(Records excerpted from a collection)
..............................

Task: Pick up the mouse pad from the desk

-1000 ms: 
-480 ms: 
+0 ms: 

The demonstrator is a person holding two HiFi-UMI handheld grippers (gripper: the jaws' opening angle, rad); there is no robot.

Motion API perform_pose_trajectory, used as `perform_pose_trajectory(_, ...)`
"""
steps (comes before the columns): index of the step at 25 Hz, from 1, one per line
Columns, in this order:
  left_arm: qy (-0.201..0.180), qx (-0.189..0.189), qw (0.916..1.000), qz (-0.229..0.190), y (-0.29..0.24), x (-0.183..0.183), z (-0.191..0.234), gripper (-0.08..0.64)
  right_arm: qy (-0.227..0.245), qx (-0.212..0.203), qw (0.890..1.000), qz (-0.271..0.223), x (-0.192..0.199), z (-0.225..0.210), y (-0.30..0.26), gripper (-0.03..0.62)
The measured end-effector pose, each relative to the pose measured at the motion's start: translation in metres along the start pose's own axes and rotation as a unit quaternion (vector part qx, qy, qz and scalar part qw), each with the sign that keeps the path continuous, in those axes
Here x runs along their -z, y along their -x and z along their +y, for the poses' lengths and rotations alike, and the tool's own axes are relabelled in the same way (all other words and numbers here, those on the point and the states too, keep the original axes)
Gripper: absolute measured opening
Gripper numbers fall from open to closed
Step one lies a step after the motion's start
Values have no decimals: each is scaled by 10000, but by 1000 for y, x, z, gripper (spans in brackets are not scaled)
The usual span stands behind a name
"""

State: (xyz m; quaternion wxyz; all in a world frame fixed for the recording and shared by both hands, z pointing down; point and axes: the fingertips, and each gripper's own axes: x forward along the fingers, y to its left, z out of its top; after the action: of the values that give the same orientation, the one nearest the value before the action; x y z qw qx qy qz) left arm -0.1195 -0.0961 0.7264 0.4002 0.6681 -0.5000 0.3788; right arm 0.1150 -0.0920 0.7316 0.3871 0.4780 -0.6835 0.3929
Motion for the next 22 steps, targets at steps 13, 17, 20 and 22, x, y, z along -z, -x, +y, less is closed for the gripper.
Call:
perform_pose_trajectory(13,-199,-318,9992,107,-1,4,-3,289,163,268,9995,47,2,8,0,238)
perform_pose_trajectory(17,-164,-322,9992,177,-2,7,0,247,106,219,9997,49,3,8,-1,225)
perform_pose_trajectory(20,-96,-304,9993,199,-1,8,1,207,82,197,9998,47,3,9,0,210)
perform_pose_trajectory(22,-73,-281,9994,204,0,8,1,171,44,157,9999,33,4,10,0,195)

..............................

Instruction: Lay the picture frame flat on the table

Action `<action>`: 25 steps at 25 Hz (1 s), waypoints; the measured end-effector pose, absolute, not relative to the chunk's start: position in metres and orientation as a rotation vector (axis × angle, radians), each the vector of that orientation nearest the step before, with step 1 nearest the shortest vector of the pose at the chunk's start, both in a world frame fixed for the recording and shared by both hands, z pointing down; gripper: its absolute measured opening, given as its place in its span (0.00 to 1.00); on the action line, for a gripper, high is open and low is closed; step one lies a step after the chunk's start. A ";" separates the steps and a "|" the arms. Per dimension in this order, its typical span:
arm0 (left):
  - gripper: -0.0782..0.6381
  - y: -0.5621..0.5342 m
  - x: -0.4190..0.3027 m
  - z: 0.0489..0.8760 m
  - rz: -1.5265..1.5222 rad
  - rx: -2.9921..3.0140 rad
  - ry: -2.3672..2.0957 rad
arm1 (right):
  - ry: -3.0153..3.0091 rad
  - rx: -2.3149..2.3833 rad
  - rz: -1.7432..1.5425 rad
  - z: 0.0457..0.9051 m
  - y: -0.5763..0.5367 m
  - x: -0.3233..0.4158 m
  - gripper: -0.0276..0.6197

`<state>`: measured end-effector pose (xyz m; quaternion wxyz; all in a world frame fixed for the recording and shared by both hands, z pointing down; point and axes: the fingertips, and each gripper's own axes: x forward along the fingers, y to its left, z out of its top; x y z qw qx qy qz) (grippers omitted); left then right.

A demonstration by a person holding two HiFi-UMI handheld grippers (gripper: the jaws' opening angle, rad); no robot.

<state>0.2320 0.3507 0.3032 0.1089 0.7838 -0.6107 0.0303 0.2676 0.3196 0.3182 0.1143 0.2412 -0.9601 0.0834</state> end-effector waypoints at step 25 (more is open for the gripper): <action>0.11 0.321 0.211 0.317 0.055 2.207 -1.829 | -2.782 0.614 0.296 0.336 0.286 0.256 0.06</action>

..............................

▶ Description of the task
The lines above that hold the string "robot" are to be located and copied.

▶ Result
The demonstrator is a person holding two HiFi-UMI handheld grippers (gripper: the jaws' opening angle, rad); there is no robot.
A demonstration by a person holding two HiFi-UMI handheld grippers (gripper: the jaws' opening angle, rad); no robot.

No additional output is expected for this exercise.